Entre los intelectuales que se han ocupado del miedo político, fue precisamente H. Arendt quien a su manera criticó el papel del totalitarismo tanto de la derecha como de la izquierda. En palabras de Robin, “si a algún otro pensador le debemos nuestro agradecimiento, o nuestro escepticismo, por la noción de que el totalitarismo fue antes que nada una agresión contra la integridad del yo inspirada por una ideología, es sin dudas, a Hanna Arendt” (ibid, 188).

Pero sin lugar a dudas, Arendt es la contratara de T. Hobbes; si en Hobbes el miedo lleva a la idea de una pacificación forzosa, en Arendt la sumisión se corresponde con una evidente falta de confianza personal. ¿De donde proviene tanta disparidad en el pensamiento de ambos filósofos?. Robin parece encontrar una respuesta tentativa asociada a la visión (en Arendt) de un yo cada vez más fragmentado y débil, perspectiva que no tenía (obviamente) Hobbes. Entre Hobbes y Arendt, el yo había sufrido cambios sustanciales producto de revoluciones y contrarrevoluciones políticas. Las contribuciones de Tocqueville en la conformación de una idea que implica “la pequeñez del yo” frente a la libertad han permanecido en la forma de concebir el miedo político de Arendt.

Alternando la teoría del “terror despótico” de Montesquieu con la auto-humillación del yo de Tocqueville, Arendt propone una nueva forma de concebir lo político. El “terror total” se encontraba orientado a destruir de raíz la libertad y la responsabilidad por los propios actos en aras de la eficiencia racional. No es en así, enfatiza Robin, la brutalidad de los crímenes cometidos por los Nazis o los Bolcheviques contra los disidentes, lo que hace al totalitarismo sino la impersonalidad y sistematicidad con que a diario se ejercían. El objetivo se presenta como externo al sistema ético-moral por voluntad del más fuerte. Esta forma de pensar, propia del existencialismo alemán del cual Arendt no se podía desprender, le causó serios dolores de cabeza ya que fue acusada por sus propios correligionarios judíos de “traidora”. Las respuestas culturalistas que apuntaban al holocausto y o terror total como resultados de la herencia cultural alemana o rusa, no la convencían en absoluto. Ella sostenía, quizás erróneamente, que lo sucedido en Alemania o Rusia podía ser replicado en cualquier otra nación. Fue así que en su desarrollo, Arendt presentaba a un Eichmann (Eichmann en Jerusalén) desprovisto de una “maldad extrema” casi diabólica, sino como un producto acabado de la lógica legal-racional cuya voluntad crítica había sido colapsada por la ideología Nacionalsocialista.
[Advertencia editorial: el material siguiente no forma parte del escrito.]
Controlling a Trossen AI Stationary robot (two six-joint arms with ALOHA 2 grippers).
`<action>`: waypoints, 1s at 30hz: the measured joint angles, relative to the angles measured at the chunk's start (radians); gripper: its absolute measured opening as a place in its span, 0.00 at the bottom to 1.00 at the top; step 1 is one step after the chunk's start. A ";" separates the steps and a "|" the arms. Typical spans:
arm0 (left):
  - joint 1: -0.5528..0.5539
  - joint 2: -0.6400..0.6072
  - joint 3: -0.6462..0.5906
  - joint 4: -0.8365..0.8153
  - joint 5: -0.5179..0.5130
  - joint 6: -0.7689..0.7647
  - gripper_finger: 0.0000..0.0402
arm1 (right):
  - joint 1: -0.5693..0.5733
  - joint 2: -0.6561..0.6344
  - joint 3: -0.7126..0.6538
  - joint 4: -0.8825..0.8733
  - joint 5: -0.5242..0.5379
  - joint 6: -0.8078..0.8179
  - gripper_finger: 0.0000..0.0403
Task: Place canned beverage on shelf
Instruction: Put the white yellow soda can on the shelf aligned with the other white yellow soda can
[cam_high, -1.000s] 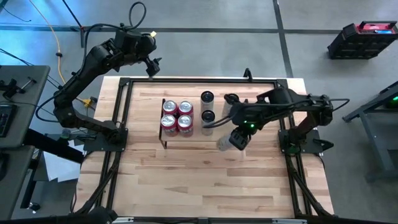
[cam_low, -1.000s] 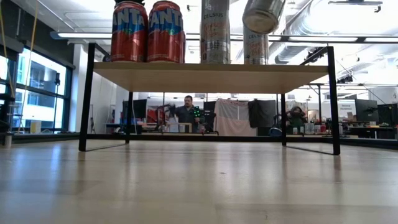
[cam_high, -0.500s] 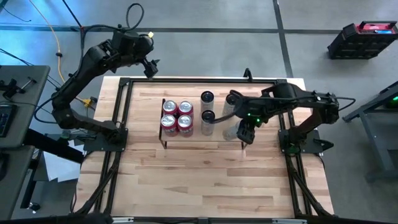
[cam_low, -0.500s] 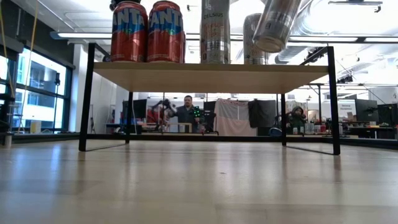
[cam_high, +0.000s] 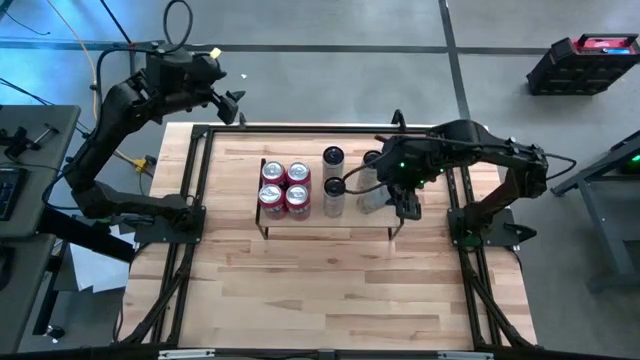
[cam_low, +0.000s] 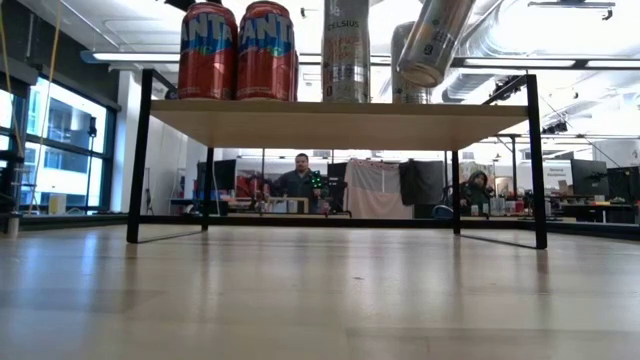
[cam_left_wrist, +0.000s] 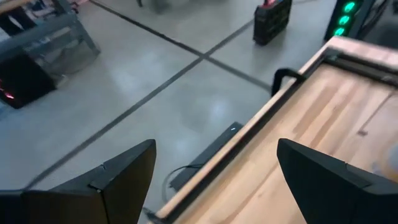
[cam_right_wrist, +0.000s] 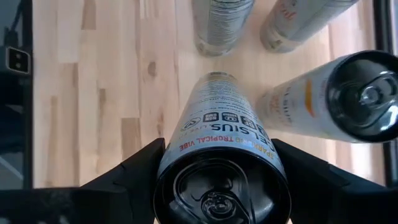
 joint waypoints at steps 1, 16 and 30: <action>0.000 -0.003 0.000 0.000 0.014 -0.020 0.81 | -0.005 -0.001 0.000 0.000 0.000 -0.018 0.62; -0.063 0.001 0.000 0.002 0.063 -0.195 0.81 | -0.032 -0.037 -0.103 -0.005 -0.060 -0.002 0.62; -0.072 0.009 0.000 0.024 0.039 -0.198 0.81 | -0.018 -0.086 -0.165 0.000 -0.018 0.067 0.62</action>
Para H. Arendt el Juicio en Jerusalén de A. Eichmann explica como el mal también, bajo ciertas circunstancias, puede ser banal y superfluo. Eichmann, según la versión reconstruida por Arendt, lejos de ser un cruel criminal, demonizado por un proceso tan irregular desde su inicio con la captura ilegal en Buenos Aires hasta su posterior sentencia final, se corresponde con un hombre cuyas máximas aspiraciones en la vida han sido el asenso social y el posterior reconocimiento que viene con éste. Quizás, arguye nuestra autora, ese haya sido el principal problema de Eichmann ya que olvidaba en su defensa una cantidad de detalles de su relación con los “judíos” que podrían haber salvado su vida. La única motivación cierta de Eichmann en sus políticas de Estado han sido la obediencia a sus superiores y las concreciones de los fines dispuestos burocráticamente (Arendt, 1999: 134). Arendt, nos lleva lentamente, a un mal que se levanta desde la propia esencia humana, un mal no solo casi vano y normal sino también cotidiano.